=== Entries supplied ===
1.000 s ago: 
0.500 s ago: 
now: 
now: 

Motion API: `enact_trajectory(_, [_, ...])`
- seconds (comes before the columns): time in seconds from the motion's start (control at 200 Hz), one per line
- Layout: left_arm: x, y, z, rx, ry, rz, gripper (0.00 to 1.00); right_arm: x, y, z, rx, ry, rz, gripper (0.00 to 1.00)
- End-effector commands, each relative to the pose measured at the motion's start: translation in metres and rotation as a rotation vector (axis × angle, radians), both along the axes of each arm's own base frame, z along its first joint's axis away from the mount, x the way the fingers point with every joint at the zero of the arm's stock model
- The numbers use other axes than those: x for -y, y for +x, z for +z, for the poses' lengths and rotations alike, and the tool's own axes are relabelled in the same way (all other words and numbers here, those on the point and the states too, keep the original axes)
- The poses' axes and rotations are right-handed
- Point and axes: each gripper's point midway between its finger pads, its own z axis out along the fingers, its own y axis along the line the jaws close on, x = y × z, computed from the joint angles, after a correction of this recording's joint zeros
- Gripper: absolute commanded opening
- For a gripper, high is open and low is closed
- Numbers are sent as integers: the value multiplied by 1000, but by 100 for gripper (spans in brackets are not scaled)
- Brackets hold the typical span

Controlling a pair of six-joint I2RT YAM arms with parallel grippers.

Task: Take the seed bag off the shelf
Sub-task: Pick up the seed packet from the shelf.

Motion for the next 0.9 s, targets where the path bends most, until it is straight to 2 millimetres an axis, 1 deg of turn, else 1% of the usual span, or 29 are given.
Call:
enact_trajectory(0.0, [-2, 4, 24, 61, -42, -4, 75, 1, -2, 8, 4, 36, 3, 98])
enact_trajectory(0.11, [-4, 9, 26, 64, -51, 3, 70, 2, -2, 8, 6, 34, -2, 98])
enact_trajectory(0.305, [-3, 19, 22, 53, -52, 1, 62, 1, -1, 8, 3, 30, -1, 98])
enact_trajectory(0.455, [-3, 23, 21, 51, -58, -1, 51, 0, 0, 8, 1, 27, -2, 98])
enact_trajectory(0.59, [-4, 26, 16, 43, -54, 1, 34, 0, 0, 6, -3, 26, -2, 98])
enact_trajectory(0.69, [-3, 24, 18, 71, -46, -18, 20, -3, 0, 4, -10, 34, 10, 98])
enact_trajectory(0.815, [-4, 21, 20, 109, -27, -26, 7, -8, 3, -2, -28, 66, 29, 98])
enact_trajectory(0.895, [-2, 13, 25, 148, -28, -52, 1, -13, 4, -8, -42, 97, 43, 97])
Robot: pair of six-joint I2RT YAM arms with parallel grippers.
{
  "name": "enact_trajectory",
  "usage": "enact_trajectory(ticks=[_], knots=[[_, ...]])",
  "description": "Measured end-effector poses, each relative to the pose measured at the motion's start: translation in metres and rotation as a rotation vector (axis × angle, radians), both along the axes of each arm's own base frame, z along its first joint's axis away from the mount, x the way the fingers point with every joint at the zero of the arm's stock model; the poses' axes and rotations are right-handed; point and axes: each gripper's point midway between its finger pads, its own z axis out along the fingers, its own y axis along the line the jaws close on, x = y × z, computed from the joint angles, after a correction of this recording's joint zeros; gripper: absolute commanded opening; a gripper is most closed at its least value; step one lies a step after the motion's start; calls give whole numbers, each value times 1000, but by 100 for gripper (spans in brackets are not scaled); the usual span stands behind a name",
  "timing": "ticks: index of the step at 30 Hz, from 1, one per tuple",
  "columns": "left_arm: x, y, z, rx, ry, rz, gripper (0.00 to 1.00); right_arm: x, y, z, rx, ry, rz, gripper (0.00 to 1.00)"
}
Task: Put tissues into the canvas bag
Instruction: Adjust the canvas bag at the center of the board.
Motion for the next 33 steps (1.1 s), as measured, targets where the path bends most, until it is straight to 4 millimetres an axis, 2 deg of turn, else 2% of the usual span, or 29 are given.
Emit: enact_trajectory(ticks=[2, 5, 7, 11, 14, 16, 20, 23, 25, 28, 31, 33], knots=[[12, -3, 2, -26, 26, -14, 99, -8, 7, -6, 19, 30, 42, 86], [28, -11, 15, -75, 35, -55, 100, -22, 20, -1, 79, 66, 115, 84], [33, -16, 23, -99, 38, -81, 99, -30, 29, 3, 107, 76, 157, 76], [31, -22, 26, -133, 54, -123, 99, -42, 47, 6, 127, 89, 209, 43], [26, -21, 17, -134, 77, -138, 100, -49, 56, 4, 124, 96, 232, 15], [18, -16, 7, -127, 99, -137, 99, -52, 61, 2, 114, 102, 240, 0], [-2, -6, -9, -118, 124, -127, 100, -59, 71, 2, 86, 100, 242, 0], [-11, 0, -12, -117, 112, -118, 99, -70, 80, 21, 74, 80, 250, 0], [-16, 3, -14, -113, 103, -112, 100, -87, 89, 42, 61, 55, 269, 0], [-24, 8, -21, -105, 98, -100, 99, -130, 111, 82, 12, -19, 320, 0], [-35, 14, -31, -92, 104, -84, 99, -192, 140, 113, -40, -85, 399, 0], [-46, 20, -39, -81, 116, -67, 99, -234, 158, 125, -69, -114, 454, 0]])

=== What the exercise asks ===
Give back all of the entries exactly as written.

=== Problem solution ===
1.000 s ago: 
0.500 s ago: 
now: 
now: 

Motion API: `enact_trajectory(_, [_, ...])`
- seconds (comes before the columns): time in seconds from the motion's start (control at 200 Hz), one per line
- Layout: left_arm: x, y, z, rx, ry, rz, gripper (0.00 to 1.00); right_arm: x, y, z, rx, ry, rz, gripper (0.00 to 1.00)
- End-effector commands, each relative to the pose measured at the motion's start: translation in metres and rotation as a rotation vector (axis × angle, radians), both along the axes of each arm's own base frame, z along its first joint's axis away from the mount, x the way the fingers point with every joint at the zero of the arm's stock model
- The numbers use other axes than those: x for -y, y for +x, z for +z, for the poses' lengths and rotations alike, and the tool's own axes are relabelled in the same way (all other words and numbers here, those on the point and the states too, keep the original axes)
- The poses' axes and rotations are right-handed
- Point and axes: each gripper's point midway between its finger pads, its own z axis out along the fingers, its own y axis along the line the jaws close on, x = y × z, computed from the joint angles, after a correction of this recording's joint zeros
- Gripper: absolute commanded opening
- For a gripper, high is open and low is closed
- Numbers are sent as integers: the value multiplied by 1000, but by 100 for gripper (spans in brackets are not scaled)
- Brackets hold the typical span

Controlling a pair of six-joint I2RT YAM arms with parallel grippers.

Task: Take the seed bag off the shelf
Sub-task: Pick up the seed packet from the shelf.

Motion for the next 0.9 s, targets where the path bends most, until it is straight to 2 millimetres an axis, 1 deg of turn, else 1% of the usual span, or 29 are given.
Call:
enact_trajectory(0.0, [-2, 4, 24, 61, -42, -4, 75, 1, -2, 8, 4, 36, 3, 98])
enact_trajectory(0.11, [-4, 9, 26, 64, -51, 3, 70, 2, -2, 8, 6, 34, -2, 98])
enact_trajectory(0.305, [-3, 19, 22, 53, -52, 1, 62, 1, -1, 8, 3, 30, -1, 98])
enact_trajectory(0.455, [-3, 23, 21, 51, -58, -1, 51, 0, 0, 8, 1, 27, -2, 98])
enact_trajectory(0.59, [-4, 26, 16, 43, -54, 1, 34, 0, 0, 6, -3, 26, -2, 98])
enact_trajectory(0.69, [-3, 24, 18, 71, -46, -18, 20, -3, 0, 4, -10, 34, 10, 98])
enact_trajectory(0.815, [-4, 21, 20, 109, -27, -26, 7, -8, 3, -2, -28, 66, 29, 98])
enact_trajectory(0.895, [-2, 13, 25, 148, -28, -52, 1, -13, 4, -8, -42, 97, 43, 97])
Robot: pair of six-joint I2RT YAM arms with parallel grippers.
{
  "name": "enact_trajectory",
  "usage": "enact_trajectory(ticks=[_], knots=[[_, ...]])",
  "description": "Measured end-effector poses, each relative to the pose measured at the motion's start: translation in metres and rotation as a rotation vector (axis × angle, radians), both along the axes of each arm's own base frame, z along its first joint's axis away from the mount, x the way the fingers point with every joint at the zero of the arm's stock model; the poses' axes and rotations are right-handed; point and axes: each gripper's point midway between its finger pads, its own z axis out along the fingers, its own y axis along the line the jaws close on, x = y × z, computed from the joint angles, after a correction of this recording's joint zeros; gripper: absolute commanded opening; a gripper is most closed at its least value; step one lies a step after the motion's start; calls give whole numbers, each value times 1000, but by 100 for gripper (spans in brackets are not scaled); the usual span stands behind a name",
  "timing": "ticks: index of the step at 30 Hz, from 1, one per tuple",
  "columns": "left_arm: x, y, z, rx, ry, rz, gripper (0.00 to 1.00); right_arm: x, y, z, rx, ry, rz, gripper (0.00 to 1.00)"
}
Task: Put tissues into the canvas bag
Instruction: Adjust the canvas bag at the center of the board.
Motion for the next 33 steps (1.1 s), as measured, targets where the path bends most, until it is straight to 4 millimetres an axis, 2 deg of turn, else 2% of the usual span, or 29 are given.
Emit: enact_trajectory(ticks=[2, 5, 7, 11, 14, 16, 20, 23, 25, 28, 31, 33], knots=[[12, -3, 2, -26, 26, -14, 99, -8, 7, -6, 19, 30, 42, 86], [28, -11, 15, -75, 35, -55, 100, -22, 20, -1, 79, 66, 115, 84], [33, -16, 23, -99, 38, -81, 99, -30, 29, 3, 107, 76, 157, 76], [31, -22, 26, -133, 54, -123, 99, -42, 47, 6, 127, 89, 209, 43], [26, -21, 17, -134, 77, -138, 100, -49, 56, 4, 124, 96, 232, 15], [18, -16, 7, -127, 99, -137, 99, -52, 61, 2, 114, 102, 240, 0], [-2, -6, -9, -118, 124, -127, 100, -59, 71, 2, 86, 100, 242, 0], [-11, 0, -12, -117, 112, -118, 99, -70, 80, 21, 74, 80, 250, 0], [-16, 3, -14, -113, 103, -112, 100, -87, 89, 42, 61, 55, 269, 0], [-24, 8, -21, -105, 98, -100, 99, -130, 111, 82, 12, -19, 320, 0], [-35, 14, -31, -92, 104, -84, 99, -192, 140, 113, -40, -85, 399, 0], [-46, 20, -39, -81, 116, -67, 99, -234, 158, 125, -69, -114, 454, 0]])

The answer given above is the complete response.